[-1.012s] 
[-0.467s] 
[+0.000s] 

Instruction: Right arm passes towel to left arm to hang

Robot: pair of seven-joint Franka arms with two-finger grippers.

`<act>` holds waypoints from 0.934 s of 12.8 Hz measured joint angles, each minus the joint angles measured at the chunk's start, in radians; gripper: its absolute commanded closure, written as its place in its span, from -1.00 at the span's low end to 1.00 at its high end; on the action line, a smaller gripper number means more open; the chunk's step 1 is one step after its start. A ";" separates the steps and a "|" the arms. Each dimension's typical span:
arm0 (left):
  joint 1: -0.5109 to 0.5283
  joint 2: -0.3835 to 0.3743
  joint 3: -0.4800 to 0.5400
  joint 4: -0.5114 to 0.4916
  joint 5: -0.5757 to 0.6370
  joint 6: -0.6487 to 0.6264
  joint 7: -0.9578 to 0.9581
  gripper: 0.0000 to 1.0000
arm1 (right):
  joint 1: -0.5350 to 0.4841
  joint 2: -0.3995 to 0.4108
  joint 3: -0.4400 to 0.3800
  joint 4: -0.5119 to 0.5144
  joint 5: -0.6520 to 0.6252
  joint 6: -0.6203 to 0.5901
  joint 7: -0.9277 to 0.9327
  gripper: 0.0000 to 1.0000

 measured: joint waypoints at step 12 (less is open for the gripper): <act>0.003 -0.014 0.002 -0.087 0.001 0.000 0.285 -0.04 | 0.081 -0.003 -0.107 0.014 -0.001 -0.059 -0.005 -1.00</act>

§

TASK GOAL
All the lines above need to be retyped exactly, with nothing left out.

OUTPUT OF THE TASK
[-1.012s] 
[-0.467s] 
[+0.000s] 

Instruction: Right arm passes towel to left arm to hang

Robot: pair of seven-joint Franka arms with two-finger grippers.

`<act>` holds waypoints from 0.934 s of 12.8 Hz measured joint angles, each minus the joint angles measured at the chunk's start, in radians; gripper: its absolute commanded closure, written as its place in its span, from -1.00 at the span's low end to 1.00 at its high end; on the action line, a smaller gripper number means more open; the chunk's step 1 is one step after its start. A ";" separates the steps and a "|" the arms. Each dimension's typical span:
arm0 (left):
  joint 1: -0.5109 to 0.5283
  joint 2: -0.3835 to 0.3743
  joint 3: -0.4800 to 0.5400
  joint 4: -0.5114 to 0.4916
  joint 5: -0.5757 to 0.6370
  joint 6: -0.6487 to 0.6264
  joint 7: -0.9578 to 0.9581
  gripper: 0.0000 to 1.0000
arm1 (right):
  joint 1: -0.5350 to 0.4841
  joint 2: -0.3995 to 0.4108
  joint 3: -0.4400 to 0.3800
  joint 4: -0.5119 to 0.5144
  joint 5: -0.6520 to 0.6252
  joint 6: -0.6203 to 0.5901
  joint 7: -0.9277 to 0.9327
  gripper: 0.0000 to 1.0000

 measured: joint waypoints at step 12 (less is open for the gripper): <act>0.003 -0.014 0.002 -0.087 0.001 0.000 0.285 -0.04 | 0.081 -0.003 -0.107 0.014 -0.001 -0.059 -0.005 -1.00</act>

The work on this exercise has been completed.